"""

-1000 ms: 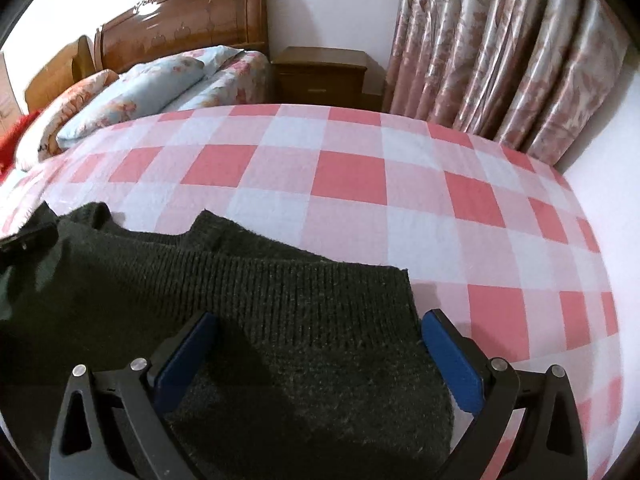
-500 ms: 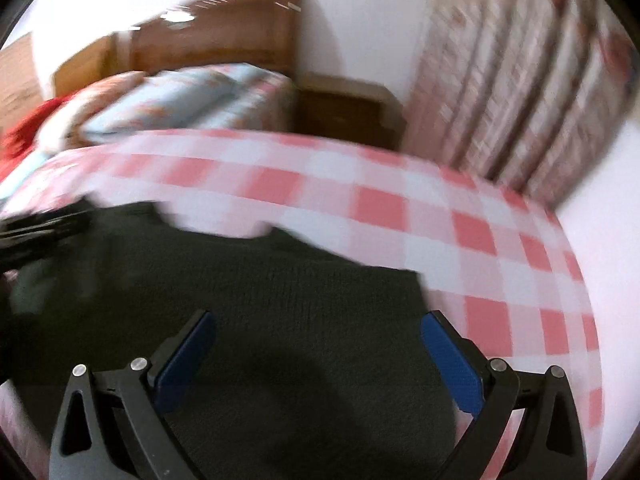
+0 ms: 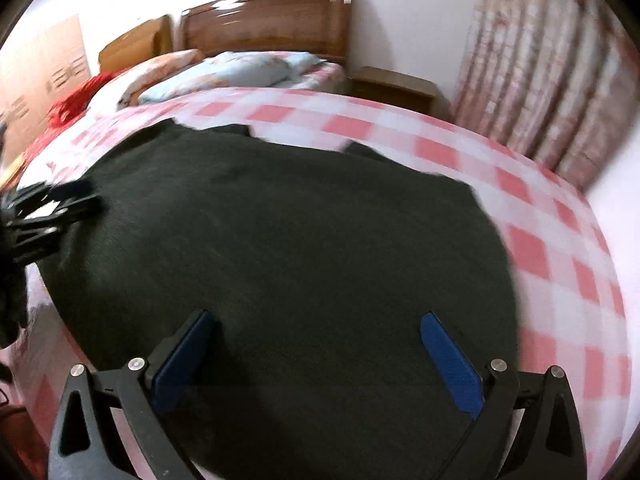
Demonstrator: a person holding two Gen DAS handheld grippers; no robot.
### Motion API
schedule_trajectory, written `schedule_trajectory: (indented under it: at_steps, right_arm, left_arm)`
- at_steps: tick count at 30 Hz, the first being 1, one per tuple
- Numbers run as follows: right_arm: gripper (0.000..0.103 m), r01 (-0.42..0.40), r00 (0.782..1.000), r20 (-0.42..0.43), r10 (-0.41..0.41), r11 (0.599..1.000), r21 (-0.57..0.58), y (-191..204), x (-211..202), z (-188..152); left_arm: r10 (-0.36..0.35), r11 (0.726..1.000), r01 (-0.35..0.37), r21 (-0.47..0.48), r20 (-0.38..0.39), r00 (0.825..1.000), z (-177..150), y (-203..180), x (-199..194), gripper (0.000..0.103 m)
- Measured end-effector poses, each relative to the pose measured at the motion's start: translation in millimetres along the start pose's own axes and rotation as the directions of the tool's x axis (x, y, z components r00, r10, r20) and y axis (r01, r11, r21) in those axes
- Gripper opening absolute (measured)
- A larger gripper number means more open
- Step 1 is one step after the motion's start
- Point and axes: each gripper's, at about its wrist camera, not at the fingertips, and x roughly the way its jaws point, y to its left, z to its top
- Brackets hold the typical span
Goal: Fold small clothes
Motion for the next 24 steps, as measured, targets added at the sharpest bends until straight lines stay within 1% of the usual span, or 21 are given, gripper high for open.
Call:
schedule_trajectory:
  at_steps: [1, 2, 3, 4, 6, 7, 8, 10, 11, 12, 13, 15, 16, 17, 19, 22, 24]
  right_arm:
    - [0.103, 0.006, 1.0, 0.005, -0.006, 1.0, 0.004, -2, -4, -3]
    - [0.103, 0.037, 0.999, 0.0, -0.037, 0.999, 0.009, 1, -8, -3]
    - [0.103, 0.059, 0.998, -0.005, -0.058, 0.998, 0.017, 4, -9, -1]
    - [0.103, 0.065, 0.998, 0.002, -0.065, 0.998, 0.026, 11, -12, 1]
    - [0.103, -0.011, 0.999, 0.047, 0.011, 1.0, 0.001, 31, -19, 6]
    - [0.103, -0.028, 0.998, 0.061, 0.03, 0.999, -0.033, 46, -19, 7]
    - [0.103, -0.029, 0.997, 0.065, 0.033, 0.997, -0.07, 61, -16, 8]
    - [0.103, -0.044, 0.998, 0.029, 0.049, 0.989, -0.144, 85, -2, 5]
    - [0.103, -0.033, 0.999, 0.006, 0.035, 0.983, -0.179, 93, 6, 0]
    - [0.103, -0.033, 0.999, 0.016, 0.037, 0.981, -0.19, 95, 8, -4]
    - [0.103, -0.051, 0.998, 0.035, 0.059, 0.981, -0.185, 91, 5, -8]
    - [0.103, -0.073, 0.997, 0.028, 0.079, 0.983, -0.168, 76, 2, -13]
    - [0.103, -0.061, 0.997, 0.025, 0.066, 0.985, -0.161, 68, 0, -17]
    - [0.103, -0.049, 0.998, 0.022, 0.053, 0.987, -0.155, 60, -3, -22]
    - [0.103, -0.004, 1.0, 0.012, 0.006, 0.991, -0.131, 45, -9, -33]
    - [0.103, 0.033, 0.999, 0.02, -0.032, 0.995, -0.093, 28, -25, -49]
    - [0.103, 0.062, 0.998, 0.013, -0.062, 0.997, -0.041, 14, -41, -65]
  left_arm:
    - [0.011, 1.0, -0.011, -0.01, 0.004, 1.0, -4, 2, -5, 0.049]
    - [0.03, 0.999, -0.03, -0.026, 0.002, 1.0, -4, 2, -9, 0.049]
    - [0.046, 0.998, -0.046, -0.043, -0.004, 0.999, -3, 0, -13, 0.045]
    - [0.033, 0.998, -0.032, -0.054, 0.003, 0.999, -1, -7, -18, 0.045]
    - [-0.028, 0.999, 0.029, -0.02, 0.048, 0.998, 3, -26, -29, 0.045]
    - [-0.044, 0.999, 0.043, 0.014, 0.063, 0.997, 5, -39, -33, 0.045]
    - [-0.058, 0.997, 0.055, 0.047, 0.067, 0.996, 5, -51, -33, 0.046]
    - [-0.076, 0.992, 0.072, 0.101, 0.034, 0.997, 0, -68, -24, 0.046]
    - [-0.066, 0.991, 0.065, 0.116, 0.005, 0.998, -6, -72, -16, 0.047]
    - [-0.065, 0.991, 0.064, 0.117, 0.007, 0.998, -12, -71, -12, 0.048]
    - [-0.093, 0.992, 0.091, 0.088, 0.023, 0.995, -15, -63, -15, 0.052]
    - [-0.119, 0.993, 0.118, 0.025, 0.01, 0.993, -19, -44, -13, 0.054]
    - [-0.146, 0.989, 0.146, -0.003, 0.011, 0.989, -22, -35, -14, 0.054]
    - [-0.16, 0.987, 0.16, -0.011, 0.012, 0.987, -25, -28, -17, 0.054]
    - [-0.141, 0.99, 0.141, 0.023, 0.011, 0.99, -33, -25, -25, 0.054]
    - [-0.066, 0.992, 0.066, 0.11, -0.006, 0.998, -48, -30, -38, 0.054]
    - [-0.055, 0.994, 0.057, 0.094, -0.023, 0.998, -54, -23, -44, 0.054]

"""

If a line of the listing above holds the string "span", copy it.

EXERCISE SOLUTION =
- Brackets hold the typical span
Motion for the next 24 steps, as measured, targets added at the sharpest bends until straight lines stay within 1% of the usual span, or 21 are given, gripper high for open.

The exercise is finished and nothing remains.